* _Task_
Print, exactly as they appear in the listing below, the lines from the line with "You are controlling" to the line with "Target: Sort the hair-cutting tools", with both end lines kept.

═══

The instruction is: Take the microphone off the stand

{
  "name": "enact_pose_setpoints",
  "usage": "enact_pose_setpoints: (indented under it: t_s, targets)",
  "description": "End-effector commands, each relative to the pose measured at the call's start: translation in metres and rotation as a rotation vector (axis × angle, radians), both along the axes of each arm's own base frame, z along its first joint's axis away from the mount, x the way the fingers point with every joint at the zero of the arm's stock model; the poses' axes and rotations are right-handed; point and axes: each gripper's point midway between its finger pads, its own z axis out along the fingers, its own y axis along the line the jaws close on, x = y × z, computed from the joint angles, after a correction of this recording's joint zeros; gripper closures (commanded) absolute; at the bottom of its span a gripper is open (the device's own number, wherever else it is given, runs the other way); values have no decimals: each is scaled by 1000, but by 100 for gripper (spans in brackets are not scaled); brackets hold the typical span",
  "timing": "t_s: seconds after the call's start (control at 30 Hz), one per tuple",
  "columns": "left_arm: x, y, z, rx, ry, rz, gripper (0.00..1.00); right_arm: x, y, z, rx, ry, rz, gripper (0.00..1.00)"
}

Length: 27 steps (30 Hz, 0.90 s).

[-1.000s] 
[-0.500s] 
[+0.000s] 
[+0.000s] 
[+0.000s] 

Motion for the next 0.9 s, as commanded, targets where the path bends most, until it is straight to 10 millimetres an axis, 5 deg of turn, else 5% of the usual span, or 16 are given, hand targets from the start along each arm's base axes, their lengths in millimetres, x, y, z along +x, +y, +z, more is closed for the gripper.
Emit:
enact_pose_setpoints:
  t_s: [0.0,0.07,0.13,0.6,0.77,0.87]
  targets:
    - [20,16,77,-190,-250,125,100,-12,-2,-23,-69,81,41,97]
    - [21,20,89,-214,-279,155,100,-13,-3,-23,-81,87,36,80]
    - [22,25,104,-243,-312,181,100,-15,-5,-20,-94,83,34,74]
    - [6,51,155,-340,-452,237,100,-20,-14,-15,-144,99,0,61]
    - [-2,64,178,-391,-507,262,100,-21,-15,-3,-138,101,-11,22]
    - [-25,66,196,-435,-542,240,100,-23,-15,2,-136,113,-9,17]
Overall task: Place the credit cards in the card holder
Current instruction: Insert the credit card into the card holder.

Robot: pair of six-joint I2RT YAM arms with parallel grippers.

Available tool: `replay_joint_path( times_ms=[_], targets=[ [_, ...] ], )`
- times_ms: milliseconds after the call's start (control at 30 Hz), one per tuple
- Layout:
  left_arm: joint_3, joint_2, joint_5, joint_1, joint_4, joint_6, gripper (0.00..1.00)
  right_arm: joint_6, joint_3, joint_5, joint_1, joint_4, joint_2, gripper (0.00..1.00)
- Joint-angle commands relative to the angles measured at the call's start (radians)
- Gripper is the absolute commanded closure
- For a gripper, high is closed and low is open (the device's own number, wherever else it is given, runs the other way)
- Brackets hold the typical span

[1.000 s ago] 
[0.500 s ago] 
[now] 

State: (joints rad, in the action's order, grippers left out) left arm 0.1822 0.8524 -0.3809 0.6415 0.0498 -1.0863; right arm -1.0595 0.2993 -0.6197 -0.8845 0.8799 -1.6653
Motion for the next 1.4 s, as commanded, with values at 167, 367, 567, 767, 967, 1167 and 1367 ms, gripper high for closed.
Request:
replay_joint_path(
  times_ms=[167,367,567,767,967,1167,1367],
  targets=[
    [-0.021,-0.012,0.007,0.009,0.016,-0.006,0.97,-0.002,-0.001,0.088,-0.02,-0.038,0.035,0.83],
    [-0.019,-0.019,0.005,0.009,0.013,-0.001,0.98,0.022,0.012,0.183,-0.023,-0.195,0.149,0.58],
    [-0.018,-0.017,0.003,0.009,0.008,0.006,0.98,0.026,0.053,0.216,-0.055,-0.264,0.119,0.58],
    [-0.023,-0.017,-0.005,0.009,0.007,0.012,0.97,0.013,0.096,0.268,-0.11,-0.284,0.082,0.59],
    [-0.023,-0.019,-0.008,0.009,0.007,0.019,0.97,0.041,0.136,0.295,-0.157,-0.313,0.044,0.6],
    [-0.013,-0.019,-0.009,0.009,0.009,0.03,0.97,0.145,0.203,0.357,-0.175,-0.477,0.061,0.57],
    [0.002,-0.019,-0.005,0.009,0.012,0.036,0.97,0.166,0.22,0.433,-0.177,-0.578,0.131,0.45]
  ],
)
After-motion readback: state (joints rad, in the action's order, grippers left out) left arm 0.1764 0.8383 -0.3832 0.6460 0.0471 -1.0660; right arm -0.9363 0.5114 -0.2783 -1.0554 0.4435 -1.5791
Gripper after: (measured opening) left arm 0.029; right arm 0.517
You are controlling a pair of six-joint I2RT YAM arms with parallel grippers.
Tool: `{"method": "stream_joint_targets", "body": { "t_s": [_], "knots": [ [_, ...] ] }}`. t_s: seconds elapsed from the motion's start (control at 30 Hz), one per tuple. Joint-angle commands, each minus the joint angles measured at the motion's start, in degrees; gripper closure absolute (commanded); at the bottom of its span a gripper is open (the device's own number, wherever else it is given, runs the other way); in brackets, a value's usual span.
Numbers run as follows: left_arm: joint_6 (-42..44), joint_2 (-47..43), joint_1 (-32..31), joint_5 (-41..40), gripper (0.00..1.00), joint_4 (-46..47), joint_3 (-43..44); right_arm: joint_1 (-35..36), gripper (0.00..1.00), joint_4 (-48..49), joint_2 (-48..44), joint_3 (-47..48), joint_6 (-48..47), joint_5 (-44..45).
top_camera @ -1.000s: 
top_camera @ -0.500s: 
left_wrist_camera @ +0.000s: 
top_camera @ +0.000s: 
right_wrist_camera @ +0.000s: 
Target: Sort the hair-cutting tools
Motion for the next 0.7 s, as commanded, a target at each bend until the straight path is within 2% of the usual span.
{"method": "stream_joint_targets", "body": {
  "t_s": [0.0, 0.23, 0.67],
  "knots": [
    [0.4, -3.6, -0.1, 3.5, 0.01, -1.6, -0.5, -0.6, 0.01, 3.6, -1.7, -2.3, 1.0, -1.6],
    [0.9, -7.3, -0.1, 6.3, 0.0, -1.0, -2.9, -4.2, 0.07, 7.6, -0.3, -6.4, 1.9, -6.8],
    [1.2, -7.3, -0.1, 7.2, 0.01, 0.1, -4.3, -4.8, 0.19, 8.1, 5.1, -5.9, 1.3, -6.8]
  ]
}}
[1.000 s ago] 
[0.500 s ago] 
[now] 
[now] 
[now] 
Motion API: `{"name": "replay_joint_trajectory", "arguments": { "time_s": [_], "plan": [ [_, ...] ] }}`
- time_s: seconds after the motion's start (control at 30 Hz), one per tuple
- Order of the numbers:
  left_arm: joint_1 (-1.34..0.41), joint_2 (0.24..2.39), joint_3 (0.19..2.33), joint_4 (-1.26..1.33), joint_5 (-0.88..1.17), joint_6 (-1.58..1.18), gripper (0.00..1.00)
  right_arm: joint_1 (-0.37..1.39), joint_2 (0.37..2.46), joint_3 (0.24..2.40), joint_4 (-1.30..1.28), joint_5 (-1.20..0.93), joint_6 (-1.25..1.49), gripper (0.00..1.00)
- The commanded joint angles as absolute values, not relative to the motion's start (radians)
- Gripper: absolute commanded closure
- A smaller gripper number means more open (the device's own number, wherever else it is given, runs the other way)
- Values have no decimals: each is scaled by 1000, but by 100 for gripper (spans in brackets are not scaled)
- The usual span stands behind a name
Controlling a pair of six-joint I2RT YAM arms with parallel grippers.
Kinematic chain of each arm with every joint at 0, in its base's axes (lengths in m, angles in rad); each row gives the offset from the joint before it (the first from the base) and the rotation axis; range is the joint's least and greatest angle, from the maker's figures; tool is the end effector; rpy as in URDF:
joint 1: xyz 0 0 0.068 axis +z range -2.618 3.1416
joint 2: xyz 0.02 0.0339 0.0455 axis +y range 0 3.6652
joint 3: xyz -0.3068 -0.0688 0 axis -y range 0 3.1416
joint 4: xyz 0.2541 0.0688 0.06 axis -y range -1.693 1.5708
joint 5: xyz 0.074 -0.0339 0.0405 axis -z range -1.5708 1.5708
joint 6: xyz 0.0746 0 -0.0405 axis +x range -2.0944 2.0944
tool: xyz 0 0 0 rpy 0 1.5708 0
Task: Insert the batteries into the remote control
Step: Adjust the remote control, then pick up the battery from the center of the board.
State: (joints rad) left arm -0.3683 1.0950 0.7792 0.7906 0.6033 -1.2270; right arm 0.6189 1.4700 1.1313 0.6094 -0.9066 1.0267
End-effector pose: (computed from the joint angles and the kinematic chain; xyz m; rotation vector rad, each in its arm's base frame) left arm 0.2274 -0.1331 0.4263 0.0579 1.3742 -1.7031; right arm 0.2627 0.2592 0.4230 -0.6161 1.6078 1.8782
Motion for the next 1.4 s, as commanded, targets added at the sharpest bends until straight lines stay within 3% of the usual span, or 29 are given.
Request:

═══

* _Expected answer_
You are controlling a pair of six-joint I2RT YAM arms with parallel grippers.
Tool: `{"method": "stream_joint_targets", "body": { "t_s": [_], "knots": [ [_, ...] ] }}`. t_s: seconds elapsed from the motion's start (control at 30 Hz), one per tuple. Joint-angle commands, each minus the joint angles measured at the motion's start, in degrees; gripper closure absolute (commanded); at the bottom of its span a gripper is open (the device's own number, wherever else it is given, runs the other way); in brackets, a value's usual span.
Numbers run as follows: left_arm: joint_6 (-42..44), joint_2 (-47..43), joint_1 (-32..31), joint_5 (-41..40), gripper (0.00..1.00), joint_4 (-46..47), joint_3 (-43..44); right_arm: joint_1 (-35..36), gripper (0.00..1.00), joint_4 (-48..49), joint_2 (-48..44), joint_3 (-47..48), joint_6 (-48..47), joint_5 (-44..45).
top_camera @ -1.000s: 
top_camera @ -0.500s: 
left_wrist_camera @ +0.000s: 
top_camera @ +0.000s: 
right_wrist_camera @ +0.000s: 
Target: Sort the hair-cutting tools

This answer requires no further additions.